Cada foto que he sacado es como una huella dactilar fotográfica del proceso de desaparición de la impresión sobre gelatina de plata. Un aspecto esencial de las experiencias individuales de revelado de estos fotógrafos han sido grabadas para la posteridad, preparadas para cautivar nuestra imaginación cada vez que las miremos.

developer tray 3

Siempre hay un trasfondo más profundo que la foto en sí misma y cada pieza de arte siempre pertenece en parte al artista y en parte al público. La interpretación del trabajo deja de ser únicamente propiedad del creador una vez es revelado al público. Entonces, ¿qué piensas o qué esperas que la gente vea y sienta?

Espero que los espectadores puedan ver una parte importante del proceso analógico que lleva a cabo un fotógrafo. Durante los primeros ciento cincuenta años desde la invención de la fotografía era un proceso que sólo podía ocurrir con materiales fotosensibles. Ahora, todo está producido digitalmente. Hoy en día, hay generaciones de fotógrafos que nunca han pisado un cuarto oscuro. Estas fotografías ayudarán a que aprecien cuan única puede ser esta experiencia.

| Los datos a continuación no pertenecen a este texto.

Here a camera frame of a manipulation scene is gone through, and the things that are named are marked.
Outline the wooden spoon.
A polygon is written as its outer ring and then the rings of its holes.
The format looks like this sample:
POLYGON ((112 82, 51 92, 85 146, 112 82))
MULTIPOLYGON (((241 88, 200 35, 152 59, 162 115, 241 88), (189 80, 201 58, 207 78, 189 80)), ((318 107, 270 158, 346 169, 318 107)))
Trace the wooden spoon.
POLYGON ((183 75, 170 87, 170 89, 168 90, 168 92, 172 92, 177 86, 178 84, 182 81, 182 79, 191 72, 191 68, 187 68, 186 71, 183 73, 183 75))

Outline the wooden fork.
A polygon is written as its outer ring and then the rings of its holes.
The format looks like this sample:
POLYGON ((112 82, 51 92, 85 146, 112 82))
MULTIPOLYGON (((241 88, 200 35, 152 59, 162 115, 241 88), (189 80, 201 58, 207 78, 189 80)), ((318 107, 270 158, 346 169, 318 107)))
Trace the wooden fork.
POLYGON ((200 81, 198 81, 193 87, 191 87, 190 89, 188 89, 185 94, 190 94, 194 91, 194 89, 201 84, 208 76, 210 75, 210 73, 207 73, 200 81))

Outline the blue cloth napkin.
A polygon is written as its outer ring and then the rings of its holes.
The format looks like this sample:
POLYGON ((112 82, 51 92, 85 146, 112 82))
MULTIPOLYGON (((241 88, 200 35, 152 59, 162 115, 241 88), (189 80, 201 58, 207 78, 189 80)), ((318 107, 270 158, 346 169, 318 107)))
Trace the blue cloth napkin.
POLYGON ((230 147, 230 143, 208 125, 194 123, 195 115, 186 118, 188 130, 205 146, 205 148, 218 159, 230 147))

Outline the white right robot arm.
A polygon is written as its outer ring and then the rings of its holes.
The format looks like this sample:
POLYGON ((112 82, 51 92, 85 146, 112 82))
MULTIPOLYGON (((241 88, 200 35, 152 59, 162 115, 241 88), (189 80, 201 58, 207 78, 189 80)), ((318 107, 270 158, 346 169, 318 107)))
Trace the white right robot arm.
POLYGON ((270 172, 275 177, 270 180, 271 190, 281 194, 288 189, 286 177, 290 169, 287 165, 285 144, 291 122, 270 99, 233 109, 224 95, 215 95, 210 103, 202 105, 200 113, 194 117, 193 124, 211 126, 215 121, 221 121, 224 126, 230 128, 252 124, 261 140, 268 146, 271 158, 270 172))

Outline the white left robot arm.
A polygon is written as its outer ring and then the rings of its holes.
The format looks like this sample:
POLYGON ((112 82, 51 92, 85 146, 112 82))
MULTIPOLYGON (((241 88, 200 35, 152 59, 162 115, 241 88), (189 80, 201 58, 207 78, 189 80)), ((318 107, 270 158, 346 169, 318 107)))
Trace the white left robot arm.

Este proyecto también es para aquellos que estén interesados en la historia de la fotografía. Tengo la esperanza de que puedan evocar las imágenes que algunos de esos fotógrafos revelaron en las bandejas que he fotografiado. Puede que incluso imaginen a un fotógrafo alzándose sobre la bandeja mientras observa una imagen revelarse.

¿Es recomendable para la audiencia conocer de antemano el proceso fotográfico para apreciar mejor las piezas? ¿Qué opinas sobre la digitalización de la fotografía? Creo que es algo parecido a la digitalización de los libros. Leerlos es una experiencia diferente; texturas, olores… Imagino que con la fotografía ocurre algo similar. ¿Crees que los métodos tradicionales están destinados a desaparecer?

No creo que la gente tenga que estar familiarizada con el proceso de revelado analógico. Sin embargo, el rol de este proceso ha cambiado de forma dramática en los últimos quince años. Prácticamente veo el revelado en gelatina de plata como un proceso alternativo al igual que el platino, la goma bicromatada o el cianotipo. Si un fotógrafo ha estado revelando su trabajo desde 1960 sobre gelatina de plata, seguramente seguirán haciéndolo de la misma forma. Sin embargo, si el trabajo de un fotógrafo siempre ha sido creado de forma digital, lo más probable es que sea producido con tinta de inyección.

La mayoría de los fotógrafos de hoy en día toman fotos digitales y por lo tanto revelan de la misma manera. Muchos de los fotógrafos que producen su trabajo en papel fotosensible, como Alison Rossiter, Chris McCaw y Adam Fuss, confían en el proceso químico de los materiales como un aspecto importante en la creación de su trabajo.

La muestra se inaugura hoy jueves día 5 a las 20h en Spainmedia.